*** SUPPLIED INFORMATION ***

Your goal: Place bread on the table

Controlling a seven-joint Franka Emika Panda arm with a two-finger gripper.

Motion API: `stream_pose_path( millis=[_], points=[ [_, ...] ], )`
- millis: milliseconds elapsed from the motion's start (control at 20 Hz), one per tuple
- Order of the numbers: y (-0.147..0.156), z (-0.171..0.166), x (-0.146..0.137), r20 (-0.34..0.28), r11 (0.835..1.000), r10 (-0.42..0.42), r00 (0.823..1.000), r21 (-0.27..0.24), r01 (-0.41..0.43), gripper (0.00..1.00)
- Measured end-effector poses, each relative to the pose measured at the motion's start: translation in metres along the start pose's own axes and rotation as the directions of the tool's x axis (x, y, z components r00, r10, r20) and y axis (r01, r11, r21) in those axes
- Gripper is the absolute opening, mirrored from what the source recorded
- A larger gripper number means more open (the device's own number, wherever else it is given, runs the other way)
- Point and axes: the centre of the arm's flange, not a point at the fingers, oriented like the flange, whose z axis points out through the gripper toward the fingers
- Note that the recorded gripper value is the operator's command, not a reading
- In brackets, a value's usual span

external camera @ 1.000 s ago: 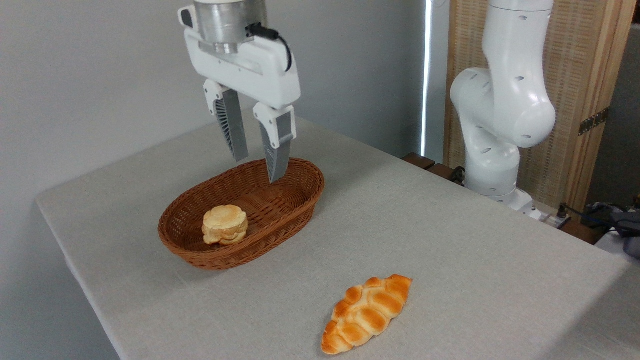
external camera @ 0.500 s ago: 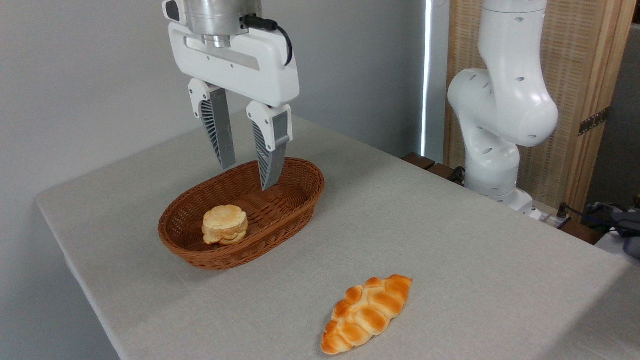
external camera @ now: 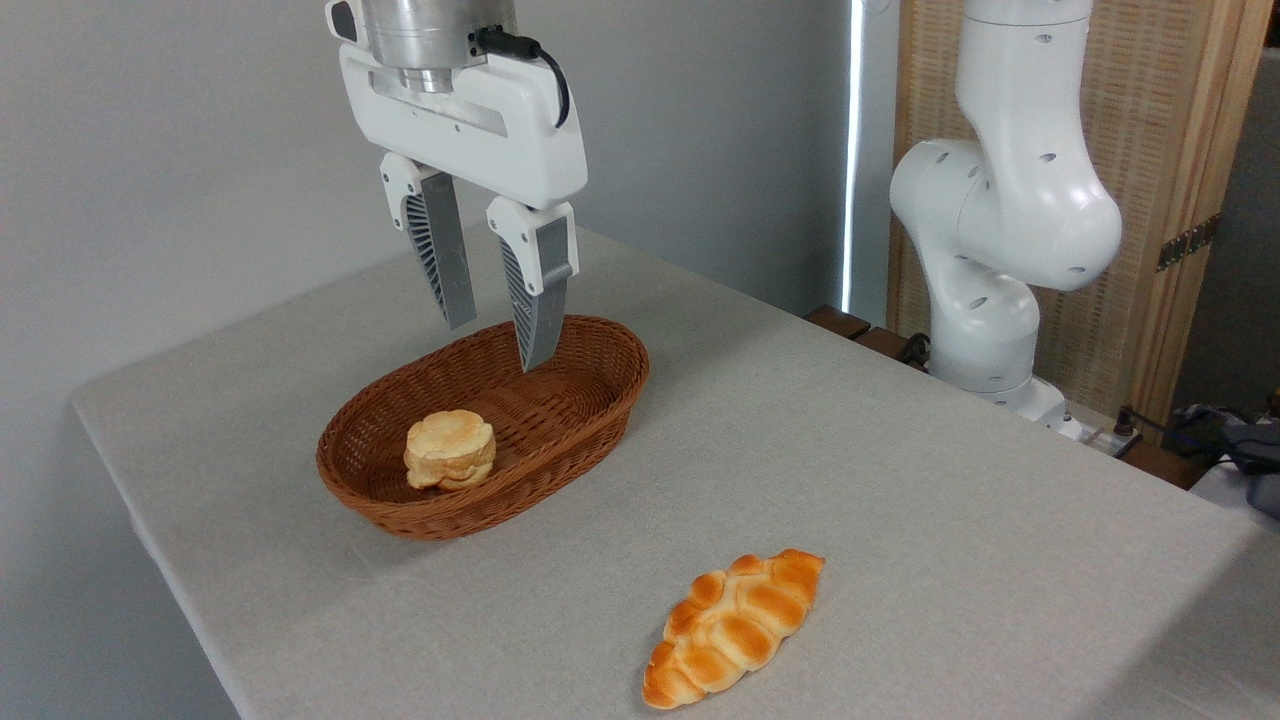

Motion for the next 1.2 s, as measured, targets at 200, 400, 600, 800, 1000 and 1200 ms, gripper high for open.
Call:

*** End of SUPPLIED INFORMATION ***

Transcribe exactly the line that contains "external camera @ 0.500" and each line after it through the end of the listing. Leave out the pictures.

external camera @ 0.500 s ago: 
external camera @ now: 

Motion for the next 1.2 s, as measured, targets at 200, 400, 600, 800, 1000 and 1200 ms, gripper high for open.
Call:

The exercise is done, and no more output is needed.